1 Getting Started

A line drawing of a person looking at a computer with a magnifying glass. The text reads 'I just installed RStudio. I'm a data scientist now.'

1.1 Learning Objectives

Understand the components of the RStudio IDE (video)
Type commands into the console (video)
Understand coding terms and function syntax (video)
Install a package (video)
Know the methods for getting help

1.2 R and RStudio

R is a programming environment for data processing and statistical analysis. We use R in Psychology at the University of Glasgow to promote reproducible research. This refers to being able to document and reproduce all of the steps between raw data and results. R allows you to write scripts that combine data files, clean data, and run analyses. There are many other ways to do this, including writing SPSS syntax files, but we find R to be a useful tool that is free, open source, and commonly used by research psychologists.

See Appendix A for more information on on how to install R and associated programs.

1.2.1 The Base R Console

If you open up the application called R, you will see an "R Console" window that looks something like this.

Figure 1.1: The R Console window.

You can close R and never open it again. We'll be working entirely in RStudio in this class.

ALWAYS REMEMBER: Launch R though the RStudio IDE

Launch (RStudio.app), not R.app (R.app).

1.2.2 RStudio

RStudio is an Integrated Development Environment (IDE). This is a program that serves as a text editor, file manager, and provides many functions to help you read and write R code.
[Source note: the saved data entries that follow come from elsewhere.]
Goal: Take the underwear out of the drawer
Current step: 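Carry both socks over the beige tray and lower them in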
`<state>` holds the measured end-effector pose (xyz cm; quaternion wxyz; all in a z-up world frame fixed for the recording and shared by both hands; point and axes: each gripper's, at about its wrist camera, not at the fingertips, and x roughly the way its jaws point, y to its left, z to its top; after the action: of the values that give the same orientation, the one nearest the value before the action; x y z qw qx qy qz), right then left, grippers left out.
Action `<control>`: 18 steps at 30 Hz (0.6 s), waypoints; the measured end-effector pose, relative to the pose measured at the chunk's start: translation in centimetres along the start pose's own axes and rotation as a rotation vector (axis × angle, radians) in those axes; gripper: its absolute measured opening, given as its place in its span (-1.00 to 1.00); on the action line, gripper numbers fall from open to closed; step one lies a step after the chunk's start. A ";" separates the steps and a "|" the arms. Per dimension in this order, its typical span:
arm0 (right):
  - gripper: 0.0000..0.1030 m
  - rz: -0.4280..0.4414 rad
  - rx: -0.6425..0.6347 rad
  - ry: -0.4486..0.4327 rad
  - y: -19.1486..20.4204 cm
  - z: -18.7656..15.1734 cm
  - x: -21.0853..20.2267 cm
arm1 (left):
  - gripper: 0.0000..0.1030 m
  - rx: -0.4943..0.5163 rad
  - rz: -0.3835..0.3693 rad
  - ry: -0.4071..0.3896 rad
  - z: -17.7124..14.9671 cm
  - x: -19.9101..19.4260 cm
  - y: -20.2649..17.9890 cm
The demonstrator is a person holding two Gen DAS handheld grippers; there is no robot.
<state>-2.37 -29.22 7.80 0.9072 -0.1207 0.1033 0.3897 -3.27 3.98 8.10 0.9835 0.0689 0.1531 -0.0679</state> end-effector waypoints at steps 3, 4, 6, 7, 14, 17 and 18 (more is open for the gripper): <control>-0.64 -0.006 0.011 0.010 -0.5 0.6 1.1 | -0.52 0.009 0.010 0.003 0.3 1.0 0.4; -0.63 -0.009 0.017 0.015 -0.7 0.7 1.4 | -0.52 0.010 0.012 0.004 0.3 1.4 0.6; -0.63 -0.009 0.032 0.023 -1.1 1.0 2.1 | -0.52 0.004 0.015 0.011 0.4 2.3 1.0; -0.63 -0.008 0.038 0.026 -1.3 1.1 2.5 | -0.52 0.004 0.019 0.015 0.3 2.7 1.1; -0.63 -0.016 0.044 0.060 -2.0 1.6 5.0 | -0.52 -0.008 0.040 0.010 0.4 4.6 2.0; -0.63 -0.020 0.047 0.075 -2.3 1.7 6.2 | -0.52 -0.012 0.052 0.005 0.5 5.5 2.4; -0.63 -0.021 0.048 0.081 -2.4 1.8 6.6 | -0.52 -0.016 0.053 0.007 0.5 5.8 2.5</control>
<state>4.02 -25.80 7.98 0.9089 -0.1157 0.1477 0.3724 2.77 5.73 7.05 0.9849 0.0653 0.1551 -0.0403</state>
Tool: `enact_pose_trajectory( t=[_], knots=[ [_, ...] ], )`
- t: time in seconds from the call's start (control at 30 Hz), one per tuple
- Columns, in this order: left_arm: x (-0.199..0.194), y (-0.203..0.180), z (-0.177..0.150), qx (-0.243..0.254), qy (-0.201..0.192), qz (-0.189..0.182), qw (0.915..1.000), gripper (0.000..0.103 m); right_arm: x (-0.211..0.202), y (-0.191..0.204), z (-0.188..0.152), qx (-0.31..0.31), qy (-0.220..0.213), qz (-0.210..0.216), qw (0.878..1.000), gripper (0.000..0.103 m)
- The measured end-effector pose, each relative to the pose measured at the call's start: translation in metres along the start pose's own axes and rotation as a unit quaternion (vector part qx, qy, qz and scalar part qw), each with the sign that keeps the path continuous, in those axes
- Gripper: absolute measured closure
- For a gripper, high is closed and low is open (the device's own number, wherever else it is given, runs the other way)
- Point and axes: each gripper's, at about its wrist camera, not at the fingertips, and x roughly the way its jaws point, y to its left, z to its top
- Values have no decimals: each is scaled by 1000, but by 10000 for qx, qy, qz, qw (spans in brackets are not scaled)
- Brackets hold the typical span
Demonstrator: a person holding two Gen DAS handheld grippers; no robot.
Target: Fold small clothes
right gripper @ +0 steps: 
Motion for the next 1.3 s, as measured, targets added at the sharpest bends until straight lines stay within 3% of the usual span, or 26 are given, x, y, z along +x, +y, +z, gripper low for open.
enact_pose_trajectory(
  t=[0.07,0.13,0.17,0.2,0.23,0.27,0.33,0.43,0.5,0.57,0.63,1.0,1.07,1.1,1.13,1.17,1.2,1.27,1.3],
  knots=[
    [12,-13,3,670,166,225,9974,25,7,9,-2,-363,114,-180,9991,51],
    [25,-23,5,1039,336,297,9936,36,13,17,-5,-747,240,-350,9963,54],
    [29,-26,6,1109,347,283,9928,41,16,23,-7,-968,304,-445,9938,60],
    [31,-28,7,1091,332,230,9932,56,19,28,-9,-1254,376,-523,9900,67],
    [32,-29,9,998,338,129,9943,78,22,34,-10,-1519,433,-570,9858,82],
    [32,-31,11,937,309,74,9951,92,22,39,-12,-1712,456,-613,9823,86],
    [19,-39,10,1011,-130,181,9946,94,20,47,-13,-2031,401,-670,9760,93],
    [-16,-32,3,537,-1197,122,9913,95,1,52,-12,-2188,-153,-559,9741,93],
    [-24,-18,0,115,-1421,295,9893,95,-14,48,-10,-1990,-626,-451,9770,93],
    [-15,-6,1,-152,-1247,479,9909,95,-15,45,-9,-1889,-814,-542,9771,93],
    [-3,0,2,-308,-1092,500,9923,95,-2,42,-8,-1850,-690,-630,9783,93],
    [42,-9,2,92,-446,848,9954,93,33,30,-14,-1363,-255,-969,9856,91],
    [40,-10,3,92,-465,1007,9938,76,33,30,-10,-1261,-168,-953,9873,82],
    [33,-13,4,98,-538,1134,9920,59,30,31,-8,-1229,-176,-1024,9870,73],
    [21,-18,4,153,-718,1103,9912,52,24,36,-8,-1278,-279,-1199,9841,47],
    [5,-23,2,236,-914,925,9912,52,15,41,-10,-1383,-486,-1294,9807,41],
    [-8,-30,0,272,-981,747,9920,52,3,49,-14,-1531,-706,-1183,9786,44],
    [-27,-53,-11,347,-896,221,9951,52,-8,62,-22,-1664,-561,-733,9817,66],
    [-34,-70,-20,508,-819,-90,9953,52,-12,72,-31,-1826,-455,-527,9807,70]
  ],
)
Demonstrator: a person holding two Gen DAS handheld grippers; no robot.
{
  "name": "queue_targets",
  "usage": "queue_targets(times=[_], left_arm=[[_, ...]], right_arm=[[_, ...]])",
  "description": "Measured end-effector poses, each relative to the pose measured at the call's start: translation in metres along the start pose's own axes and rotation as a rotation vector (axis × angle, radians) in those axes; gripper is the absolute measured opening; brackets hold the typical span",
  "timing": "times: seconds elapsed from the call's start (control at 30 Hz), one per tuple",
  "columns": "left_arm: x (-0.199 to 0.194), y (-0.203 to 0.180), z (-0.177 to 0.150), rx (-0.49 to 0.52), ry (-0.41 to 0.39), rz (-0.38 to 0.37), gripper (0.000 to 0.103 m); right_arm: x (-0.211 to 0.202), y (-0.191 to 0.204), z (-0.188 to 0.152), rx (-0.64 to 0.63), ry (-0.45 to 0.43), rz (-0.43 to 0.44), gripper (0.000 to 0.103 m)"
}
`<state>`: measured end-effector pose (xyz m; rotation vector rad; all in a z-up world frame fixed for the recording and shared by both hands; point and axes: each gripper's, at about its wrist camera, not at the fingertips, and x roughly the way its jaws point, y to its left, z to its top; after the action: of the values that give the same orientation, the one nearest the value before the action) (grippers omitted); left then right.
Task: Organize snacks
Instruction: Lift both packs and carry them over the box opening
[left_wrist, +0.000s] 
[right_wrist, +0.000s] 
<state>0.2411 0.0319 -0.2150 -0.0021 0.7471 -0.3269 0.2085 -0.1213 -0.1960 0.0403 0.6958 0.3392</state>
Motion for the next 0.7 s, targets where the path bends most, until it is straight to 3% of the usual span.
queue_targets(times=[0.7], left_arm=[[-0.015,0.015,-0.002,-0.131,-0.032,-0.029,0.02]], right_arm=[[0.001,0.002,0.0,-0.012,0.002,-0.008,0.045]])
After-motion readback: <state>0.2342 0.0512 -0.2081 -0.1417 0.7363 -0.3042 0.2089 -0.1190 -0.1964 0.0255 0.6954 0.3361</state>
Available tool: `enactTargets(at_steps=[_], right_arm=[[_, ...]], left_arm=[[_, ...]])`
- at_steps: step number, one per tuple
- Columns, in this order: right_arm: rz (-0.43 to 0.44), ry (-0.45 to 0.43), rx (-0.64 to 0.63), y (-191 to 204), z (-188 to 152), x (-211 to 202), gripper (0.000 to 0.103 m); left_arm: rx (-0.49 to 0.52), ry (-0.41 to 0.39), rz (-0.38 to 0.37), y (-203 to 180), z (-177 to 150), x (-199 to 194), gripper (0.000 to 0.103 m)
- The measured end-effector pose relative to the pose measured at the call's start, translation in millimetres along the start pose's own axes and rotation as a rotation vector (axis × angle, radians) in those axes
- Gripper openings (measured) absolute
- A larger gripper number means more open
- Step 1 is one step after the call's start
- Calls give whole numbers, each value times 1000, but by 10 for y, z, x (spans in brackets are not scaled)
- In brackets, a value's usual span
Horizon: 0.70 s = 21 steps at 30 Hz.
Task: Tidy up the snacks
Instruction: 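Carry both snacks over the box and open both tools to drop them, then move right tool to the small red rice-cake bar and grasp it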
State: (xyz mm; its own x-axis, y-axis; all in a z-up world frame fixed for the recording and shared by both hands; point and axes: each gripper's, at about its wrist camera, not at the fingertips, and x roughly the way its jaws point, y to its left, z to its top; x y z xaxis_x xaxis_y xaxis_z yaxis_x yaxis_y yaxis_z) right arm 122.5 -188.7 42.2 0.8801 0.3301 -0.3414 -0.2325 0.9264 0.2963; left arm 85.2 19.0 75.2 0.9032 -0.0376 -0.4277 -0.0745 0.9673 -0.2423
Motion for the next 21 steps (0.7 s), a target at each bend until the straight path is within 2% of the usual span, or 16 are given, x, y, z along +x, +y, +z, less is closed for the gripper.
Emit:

Figure 1.2: The RStudio IDE

RStudio is arranged with four window panes. By default, the upper left pane is the source pane, where you view and edit source code from files. The bottom left pane is usually the console pane, where you can type in commands and view output messages. The right panes have several different tabs that show you information about your code. You can change the location of panes and what tabs are shown under Preferences > Pane Layout.

1.2.3 Configure RStudio

In this class, you will be learning how to do reproducible research. This involves writing scripts that completely and transparently perform some analysis from start to finish in a way that yields the same result for different people using the same software on different computers. Transparency is a key value of science, as embodied in the "trust but verify" motto.

Fry from Futurama squinting; top text: Not sure if I have a bad memory; bottom text: Or a bad memory

When you do things reproducibly, others can understand and check your work. This benefits science, but there is a selfish reason, too: the most important person who will benefit from a reproducible script is your future self. When you return to an analysis after two weeks of vacation, you will thank your earlier self for doing things in a transparent, reproducible way, as you can easily pick up right where you left off.

There are two tweaks that you should do to your RStudio installation to maximize reproducibility. Go to Global Options... under the Tools menu (Cmd-,), and uncheck the box that says Restore .RData into workspace at startup. If you keep things around in your workspace, things will get messy, and unexpected things will happen. You should always start with a clear workspace. This also means that you never want to save your workspace when you exit, so set this to Never. The only thing you want to save are your scripts.

Figure 1.3: Alter these settings for increased reproducibility.

Your settings should have:

Restore .RData into workspace at startup:
Save workspace to .RData on exit:

1.3 Console commands

We are first going to learn about how to interact with the console. In general, you will be developing R scripts or R Markdown files, rather than working directly in the console window. However, you can consider the console a kind of "sandbox" where you can try out lines of code and adapt them until you get them to do what you want. Then you can copy them back into the script editor.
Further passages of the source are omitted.